Apre il giorno del “pesce d’aprile”, ma non è uno scherzo.
È il
Museum of Everything, il Museo d’ogni cosa. Un progetto dal nome pretenzioso,
quanto razionalmente irrealizzabile. Ma lasciamo la ragione da parte, qui
stiamo entrando nel mondo della pazzia, quella buona, intesi. La “
lucida,
visionaria follia”
che Erasmo da Rotterdam voleva come madre di tutte le idee migliori.
Certamente James Brett, collezionista e co-curatore con
Paolo Colombo della mostra, deve aver letto l’
Elogio alla follia del celebre filosofo olandese
prima di iniziare la collezione ora radunata in un museo dal nome così
sfrontato. Ma com’è nata e cos’ha di particolare questa raccolta? “
È iniziata
come un accumulo costante di cose che mi piacevano. Un hobby poco costoso,
visto che molti lavori non sono costati più di 10euro”, spiega Brett. “
Adoravo il
fatto che fossero artisti autodidatti, fuori dal mercato. In questi lavori l’arte
è vivere, in alcuni casi sopravvivere. Poi, per caso, ho trovato un articolo su
un mio omonimo, William Brett, che sull’isola di Wight ha esposto tutte le cose
raccolte nel corso della sua vita in un museo chiamato ‘The museum of
everything’. Ne rimasi affascinato tanto da chiamarlo per chiedergli se potevo
aprire un corrispettivo del suo museo a Londra, e lui acconsentì”.
Da questa omonimia, scritta non solo sulle carte d’identità
ma anche da qualche parte nelle stelle, è nata una mostra che a Londra, fra il
13 ottobre e il 23 dicembre 2009, è stata visitata da 35mila visitatori,
venendo nominata da
Artforum la mostra migliore del 2009. Mostra è però un termine
riduttivo, come dice la “padrona di casa” Ginevra Elkann: “
Non è solo una
temporanea.

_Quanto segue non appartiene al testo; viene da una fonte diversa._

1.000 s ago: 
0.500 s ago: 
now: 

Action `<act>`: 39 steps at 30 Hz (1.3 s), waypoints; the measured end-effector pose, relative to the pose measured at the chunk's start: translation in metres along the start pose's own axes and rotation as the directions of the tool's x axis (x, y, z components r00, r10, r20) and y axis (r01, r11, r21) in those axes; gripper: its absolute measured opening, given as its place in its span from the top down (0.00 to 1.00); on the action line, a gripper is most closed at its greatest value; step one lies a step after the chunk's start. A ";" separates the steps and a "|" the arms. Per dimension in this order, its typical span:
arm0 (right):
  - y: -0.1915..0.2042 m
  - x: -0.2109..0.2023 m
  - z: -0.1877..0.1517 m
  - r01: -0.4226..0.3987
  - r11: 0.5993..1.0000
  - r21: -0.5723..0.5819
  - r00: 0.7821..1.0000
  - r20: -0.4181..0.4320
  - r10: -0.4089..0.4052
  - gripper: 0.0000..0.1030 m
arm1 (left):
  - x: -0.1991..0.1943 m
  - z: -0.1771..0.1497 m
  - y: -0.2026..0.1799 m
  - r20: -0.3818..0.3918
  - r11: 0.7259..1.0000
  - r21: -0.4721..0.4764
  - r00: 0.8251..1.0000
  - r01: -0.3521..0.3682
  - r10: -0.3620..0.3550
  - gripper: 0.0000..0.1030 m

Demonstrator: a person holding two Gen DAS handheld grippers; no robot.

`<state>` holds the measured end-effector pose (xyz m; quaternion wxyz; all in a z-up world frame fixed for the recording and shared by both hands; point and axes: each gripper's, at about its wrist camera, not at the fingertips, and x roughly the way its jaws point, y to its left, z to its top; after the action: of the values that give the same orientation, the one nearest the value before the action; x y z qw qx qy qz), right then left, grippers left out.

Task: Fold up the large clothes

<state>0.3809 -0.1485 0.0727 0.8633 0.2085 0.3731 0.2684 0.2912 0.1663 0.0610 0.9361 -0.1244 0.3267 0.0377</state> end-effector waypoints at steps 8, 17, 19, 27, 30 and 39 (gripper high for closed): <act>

È un mondo sorprendente, costituito da opere inaspettate e di forte
impatto emozionale”.
Gli autori delle opere sono, infatti, persone afflitte da
disturbi psichici, handicap mentali o motori, o che hanno avuto vite difficili.
Si va da
Henry Darger, portinaio di Chicago dall’infanzia travagliata, che ha raccontato la
sua vita in un manoscritto fantastico, le
Vivian Girls, di oltre 15mila pagine, a
Billy
Taylor, nato
schiavo e considerato il primo artista di
black americano; da
Carlo Zinelli, internato in manicomio a causa
di uno shock bellico e scoperto da
Jean Dubuffet – padre dell’Art Brut – come
artista, a
Judith Scott, artista sordomuta e con la sindrome di Down, ma scultrice tra le più
importanti del XX secolo, fino a
George Wiedner, che “vede” i numeri ed è
ossessionato dal Titanic.
Detto così sembra quasi un
freak show, dove si guarda più al
personaggio da baraccone che non al suo lavoro. Sarebbe però da stupidi “guardare
al dito e non alla luna”, come dice il famoso proverbio cinese.
“
Non bisogna
fermasi ai pregiudizi”,
dice James Brett. “
Nel ‘museo del tutto’ a parlare non sono le biografie
degli artisti, ma le loro opere”. Lavori in cui, continua Paolo Colombo, “
non c’è quel
distacco tra opera e artista che c’è sempre stato. Qui le opere sono vita”. E non stiamo parlando di
artisti come
Orlan,
Gilbert & George,
Hermann Nitsch,
Joseph Beuys che, anche se in modi diversi, hanno trasformato le loro vite in opere d’arte. Negli
oltre trecento lavori di
the Museum of Everything non c’è calcolo, non c’è
consapevolezza, non ci sono secondi fini né sete di soldi o fama. L’arte torna
a essere pura, di quella purezza che hanno le incisioni e le pitture rupestri, il
frutto di una necessità interiore.
Così l’allestimento, studiato da Colombo con la stessa “
lucida, visionaria
follia” di cui
parlavamo prima, diventa un labirinto denso di domande che si affollano tra le
pareti della scatola cranica. Domande sulla vita, sul concetto di handicap e
sul significato delle parole arte e artista.
Infine, viene in mente Nietzsche, che proprio a Torino
perse il senno, e la sua frase: “
Bisogna avere il caos dentro di sé, per
generare una stella danzante”. Il consiglio: fatevi contagiare da questo caos.